Certify DNS is a cloud hosted version of the acme-dns standard (CNAME delegation of acme challenge TXT records to a dedicated challenge response service). This service can be enabled through the https://certifytheweb.com License Keys tab when signed in. The service is compatible with most existing acme-dns clients so it can be used with other ACME clients on all operating systems.

With Certify DNS, you create a special CNAME record in your domain DNS, instead of a TXT record. This CNAME record points to the Certify DNS cloud service and handles ACME challenge responses for your domain.
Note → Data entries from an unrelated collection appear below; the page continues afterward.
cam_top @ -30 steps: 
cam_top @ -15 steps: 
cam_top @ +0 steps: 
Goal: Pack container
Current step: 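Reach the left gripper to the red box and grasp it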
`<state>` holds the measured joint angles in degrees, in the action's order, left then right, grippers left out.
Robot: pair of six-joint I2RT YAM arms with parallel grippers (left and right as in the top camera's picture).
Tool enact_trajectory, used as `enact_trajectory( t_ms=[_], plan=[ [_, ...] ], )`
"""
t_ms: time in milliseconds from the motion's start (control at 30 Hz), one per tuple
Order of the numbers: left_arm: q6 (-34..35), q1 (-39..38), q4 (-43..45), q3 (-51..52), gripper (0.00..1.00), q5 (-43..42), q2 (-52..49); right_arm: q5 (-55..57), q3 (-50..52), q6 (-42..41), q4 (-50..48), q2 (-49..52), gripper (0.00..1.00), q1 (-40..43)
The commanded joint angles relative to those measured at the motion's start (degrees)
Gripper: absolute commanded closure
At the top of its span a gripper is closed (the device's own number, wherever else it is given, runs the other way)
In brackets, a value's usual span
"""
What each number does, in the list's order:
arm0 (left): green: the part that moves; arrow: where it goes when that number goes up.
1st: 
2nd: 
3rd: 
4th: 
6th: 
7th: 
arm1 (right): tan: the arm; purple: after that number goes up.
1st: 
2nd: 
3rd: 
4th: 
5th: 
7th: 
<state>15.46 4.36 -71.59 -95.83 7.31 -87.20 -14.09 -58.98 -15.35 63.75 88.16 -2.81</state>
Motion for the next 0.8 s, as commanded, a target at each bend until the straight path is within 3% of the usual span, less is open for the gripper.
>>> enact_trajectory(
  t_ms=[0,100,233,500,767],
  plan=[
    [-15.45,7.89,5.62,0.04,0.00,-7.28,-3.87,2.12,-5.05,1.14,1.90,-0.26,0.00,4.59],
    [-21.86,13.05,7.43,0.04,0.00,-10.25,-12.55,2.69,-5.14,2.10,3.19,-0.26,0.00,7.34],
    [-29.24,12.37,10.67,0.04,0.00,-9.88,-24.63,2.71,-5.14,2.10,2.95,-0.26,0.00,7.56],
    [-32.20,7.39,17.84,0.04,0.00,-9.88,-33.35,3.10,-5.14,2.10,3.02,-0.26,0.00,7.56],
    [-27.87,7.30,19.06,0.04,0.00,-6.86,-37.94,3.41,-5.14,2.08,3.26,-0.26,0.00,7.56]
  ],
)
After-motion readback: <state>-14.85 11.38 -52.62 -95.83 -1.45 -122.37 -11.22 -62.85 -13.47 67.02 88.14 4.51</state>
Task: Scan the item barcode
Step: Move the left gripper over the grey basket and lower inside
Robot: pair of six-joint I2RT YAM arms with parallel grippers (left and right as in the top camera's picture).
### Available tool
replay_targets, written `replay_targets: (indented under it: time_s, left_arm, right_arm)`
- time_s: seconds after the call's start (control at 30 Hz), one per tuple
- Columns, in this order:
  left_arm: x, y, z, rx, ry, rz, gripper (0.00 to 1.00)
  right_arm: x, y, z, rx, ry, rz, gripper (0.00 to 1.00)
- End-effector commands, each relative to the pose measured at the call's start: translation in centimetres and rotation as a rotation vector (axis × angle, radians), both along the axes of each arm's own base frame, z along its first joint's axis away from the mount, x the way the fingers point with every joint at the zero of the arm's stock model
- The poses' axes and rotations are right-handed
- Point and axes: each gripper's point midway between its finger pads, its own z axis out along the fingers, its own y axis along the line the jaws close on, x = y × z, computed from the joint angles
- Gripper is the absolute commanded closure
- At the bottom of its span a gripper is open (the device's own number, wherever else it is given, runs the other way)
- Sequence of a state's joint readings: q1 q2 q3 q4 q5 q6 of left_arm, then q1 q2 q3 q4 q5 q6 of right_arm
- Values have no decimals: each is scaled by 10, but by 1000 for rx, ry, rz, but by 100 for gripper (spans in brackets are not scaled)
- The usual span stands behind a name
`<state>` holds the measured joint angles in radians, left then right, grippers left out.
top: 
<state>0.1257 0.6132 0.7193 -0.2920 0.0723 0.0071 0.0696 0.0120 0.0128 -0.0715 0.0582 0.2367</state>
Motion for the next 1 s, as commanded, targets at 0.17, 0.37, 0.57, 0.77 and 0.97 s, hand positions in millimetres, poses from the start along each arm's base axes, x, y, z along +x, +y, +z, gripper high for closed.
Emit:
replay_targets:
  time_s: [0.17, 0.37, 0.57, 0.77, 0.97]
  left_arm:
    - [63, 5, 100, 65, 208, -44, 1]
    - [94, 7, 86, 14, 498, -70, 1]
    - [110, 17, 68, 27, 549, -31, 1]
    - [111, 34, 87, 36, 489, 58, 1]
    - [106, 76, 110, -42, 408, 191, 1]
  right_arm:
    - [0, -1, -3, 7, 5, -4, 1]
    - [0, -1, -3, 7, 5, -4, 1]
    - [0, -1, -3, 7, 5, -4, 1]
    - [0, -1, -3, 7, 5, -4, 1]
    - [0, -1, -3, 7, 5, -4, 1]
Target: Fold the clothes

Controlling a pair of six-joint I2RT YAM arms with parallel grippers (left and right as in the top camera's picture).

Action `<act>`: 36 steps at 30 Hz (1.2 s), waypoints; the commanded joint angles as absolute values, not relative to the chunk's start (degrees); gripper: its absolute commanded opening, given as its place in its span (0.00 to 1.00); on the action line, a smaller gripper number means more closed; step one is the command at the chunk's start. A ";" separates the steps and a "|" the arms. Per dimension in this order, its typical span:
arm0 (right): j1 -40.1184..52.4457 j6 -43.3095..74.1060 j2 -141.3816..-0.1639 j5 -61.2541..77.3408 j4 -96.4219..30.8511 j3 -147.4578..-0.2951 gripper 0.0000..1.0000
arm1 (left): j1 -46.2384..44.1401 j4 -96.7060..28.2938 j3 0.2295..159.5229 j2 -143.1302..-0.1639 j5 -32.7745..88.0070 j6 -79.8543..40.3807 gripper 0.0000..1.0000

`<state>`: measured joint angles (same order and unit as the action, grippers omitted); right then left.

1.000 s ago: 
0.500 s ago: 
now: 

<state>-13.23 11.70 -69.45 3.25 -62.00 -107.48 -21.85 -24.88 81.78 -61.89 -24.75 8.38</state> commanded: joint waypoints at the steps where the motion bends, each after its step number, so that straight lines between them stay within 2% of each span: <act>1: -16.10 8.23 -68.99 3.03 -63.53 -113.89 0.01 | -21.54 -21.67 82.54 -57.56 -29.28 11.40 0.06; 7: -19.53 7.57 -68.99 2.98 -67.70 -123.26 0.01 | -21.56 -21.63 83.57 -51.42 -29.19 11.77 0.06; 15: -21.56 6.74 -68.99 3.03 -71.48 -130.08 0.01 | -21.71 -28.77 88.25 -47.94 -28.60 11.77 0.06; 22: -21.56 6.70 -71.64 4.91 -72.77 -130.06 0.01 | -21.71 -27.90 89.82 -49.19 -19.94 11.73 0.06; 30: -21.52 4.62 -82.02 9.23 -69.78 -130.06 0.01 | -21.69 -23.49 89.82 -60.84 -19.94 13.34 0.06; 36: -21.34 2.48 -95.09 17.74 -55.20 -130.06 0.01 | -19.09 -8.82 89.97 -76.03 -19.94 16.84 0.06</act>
Using Certify DNS in Certify The Web

  • Enable Certify DNS in your https://certifytheweb.com profile (under License Keys). While the service is in beta testing this can be enabled for free.
  • Select Certify DNS as the DNS update method.
  • Create your Certify DNS credentials using your account email address and license key. You only need to do this once.
  • Click Request Certificate to perform a one-time registration with the Certify DNS service (per domain).
  • You will be prompted to create a CNAME pointing to the TXT record hosted by the Certify DNS service. If you miss this prompt check back in the log file for your managed certificate (see the Status tab).
  • Once you have created your CNAME record, delete any existing _acme-challenge TXT record in the same zone to avoid confusion.
  • Resume the request using Request Certificate, the Certify DNS service will automatically provide the required TXT record responses on your behalf.
  • Automatic renewals will then perform this process again without manual intervention.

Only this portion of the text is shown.